ACTIVITY: Please return every line in the entries below with the word "bear" in it.

(Source data)
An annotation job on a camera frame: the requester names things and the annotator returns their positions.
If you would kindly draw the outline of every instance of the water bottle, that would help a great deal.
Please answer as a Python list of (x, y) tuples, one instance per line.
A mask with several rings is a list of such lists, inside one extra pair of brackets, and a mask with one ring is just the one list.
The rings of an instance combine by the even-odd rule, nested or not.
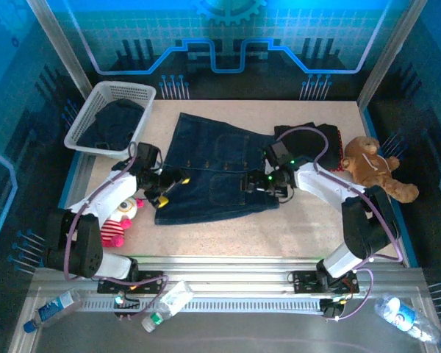
[(75, 288), (68, 290), (46, 305), (36, 310), (35, 317), (23, 325), (25, 332), (33, 332), (38, 327), (49, 327), (60, 318), (72, 313), (83, 305)]
[(374, 310), (385, 321), (424, 343), (441, 348), (441, 331), (426, 316), (404, 304), (399, 298), (385, 296), (376, 301)]
[(156, 304), (154, 313), (142, 320), (142, 326), (147, 332), (154, 331), (163, 321), (173, 318), (194, 297), (190, 286), (180, 281), (166, 293)]

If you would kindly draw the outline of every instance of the gray floor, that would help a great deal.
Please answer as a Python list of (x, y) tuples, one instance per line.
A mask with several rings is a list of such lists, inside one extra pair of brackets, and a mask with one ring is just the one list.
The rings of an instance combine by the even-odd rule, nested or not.
[(74, 313), (43, 330), (36, 352), (420, 352), (419, 342), (379, 318), (371, 301), (339, 323), (310, 315), (180, 313), (148, 334), (140, 319)]

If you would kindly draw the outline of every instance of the teddy bear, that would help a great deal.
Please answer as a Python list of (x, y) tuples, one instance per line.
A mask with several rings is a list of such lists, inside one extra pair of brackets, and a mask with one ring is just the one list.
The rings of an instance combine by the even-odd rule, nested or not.
[(135, 197), (129, 197), (119, 204), (100, 230), (103, 247), (120, 247), (124, 244), (124, 230), (131, 227), (131, 219), (143, 205), (144, 201)]
[(400, 165), (398, 158), (383, 158), (377, 154), (378, 150), (379, 142), (375, 138), (354, 138), (345, 147), (341, 165), (351, 173), (356, 184), (366, 188), (378, 185), (401, 203), (413, 202), (419, 194), (417, 187), (392, 178), (391, 172)]

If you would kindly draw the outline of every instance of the brown teddy bear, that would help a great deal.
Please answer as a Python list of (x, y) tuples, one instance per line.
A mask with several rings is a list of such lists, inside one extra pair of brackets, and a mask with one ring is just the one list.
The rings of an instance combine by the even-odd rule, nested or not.
[(366, 188), (378, 185), (399, 202), (413, 202), (419, 194), (417, 187), (392, 179), (391, 172), (398, 168), (400, 162), (396, 157), (385, 159), (379, 156), (378, 150), (379, 142), (375, 138), (354, 138), (345, 147), (341, 165), (353, 175), (356, 184)]

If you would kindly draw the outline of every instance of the laundry basket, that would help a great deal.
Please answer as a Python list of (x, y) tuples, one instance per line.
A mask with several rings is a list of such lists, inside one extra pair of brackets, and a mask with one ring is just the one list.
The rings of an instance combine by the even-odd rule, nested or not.
[(104, 155), (118, 160), (125, 160), (129, 157), (127, 149), (124, 151), (113, 151), (110, 149), (96, 149), (78, 146), (77, 141), (85, 130), (95, 121), (95, 115), (108, 103), (118, 99), (130, 99), (144, 107), (144, 113), (140, 117), (131, 141), (138, 142), (146, 126), (148, 117), (152, 111), (152, 103), (155, 98), (155, 88), (137, 83), (103, 81), (98, 83), (83, 104), (82, 109), (75, 118), (71, 128), (64, 139), (65, 147), (90, 154)]

FINISHED TASK:
If you would kindly draw the outline of every instance of the teddy bear, that would help a great deal.
If you would kindly draw the outline of every instance of the brown teddy bear, that would help a great deal.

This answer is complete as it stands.